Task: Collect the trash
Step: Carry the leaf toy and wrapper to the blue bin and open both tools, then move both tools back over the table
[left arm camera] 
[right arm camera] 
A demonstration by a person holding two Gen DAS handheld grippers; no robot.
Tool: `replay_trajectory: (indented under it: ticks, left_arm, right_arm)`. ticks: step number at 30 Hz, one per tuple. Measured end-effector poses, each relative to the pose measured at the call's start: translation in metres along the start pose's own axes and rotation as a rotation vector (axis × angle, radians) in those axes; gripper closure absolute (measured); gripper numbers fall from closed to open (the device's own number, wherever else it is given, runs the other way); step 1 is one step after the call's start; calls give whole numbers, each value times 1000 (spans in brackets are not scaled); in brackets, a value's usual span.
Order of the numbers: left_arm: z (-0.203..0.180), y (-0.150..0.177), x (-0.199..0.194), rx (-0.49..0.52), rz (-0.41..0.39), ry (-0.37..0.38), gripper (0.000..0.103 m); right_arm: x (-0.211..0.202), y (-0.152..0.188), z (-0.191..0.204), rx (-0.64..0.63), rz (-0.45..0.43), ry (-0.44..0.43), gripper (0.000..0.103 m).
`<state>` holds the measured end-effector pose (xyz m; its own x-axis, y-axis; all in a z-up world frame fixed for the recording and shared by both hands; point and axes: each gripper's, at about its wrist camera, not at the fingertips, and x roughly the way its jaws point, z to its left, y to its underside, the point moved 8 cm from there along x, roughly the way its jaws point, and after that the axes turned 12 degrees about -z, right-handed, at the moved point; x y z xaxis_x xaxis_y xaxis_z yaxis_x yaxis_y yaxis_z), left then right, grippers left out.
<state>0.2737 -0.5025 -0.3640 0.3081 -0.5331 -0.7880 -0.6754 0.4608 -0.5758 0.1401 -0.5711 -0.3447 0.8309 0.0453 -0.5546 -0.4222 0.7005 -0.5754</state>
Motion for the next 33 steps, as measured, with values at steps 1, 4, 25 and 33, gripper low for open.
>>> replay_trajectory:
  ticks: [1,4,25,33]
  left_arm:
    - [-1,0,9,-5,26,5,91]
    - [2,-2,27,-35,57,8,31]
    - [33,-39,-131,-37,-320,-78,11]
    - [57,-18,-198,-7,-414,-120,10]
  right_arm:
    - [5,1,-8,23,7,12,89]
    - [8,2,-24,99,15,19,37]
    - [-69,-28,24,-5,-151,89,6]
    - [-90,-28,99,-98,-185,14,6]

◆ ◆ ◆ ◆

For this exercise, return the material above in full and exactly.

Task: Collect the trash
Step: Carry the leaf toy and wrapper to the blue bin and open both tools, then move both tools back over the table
[left arm camera] 
[right arm camera] 
A demonstration by a person holding two Gen DAS handheld grippers; no robot.
Tool: `replay_trajectory: (indented under it: ticks, left_arm, right_arm)`. ticks: step number at 30 Hz, one per tuple. Measured end-effector poses, each relative to the pose measured at the call's start: translation in metres along the start pose's own axes and rotation as a rotation vector (axis × angle, radians) in those axes; gripper closure absolute (measured); gripper numbers fall from closed to open (the device's own number, wherever else it is given, runs the other way); step 1 is one step after the call's start; calls give whole numbers, each value times 1000 (spans in brackets are not scaled); in brackets, a value's usual span.
Order of the numbers: left_arm: z (-0.203..0.180), y (-0.150..0.177), x (-0.199..0.194), rx (-0.49..0.52), rz (-0.41..0.39), ry (-0.37..0.38), gripper (0.000..0.103 m); right_arm: x (-0.211..0.202), y (-0.152..0.188), z (-0.191..0.204), rx (-0.64..0.63), rz (-0.45..0.43), ry (-0.44..0.43), gripper (0.000..0.103 m).
`<state>` holds the measured end-effector pose (xyz m; its own x-axis, y-axis; all in a z-up world frame fixed for the recording and shared by both hands; point and axes: each gripper's, at about its wrist camera, not at the fingertips, and x roughly the way its jaws point, z to its left, y to its underside, the point moved 8 cm from there along x, roughly the way its jaws point, and after that the axes turned 12 degrees about -z, right-handed, at the moved point; x y z xaxis_x xaxis_y xaxis_z yaxis_x yaxis_y yaxis_z), left then right, grippers left out.
<state>0.2737 -0.5025 -0.3640 0.3081 -0.5331 -0.7880 -0.6754 0.4608 -0.5758 0.1401 -0.5711 -0.3447 0.8309 0.0453 -0.5546 -0.4222 0.7005 -0.5754</state>
Motion for the next 33 steps, as measured, with values at steps 1, 4, 25 and 33, gripper low for open.
>>> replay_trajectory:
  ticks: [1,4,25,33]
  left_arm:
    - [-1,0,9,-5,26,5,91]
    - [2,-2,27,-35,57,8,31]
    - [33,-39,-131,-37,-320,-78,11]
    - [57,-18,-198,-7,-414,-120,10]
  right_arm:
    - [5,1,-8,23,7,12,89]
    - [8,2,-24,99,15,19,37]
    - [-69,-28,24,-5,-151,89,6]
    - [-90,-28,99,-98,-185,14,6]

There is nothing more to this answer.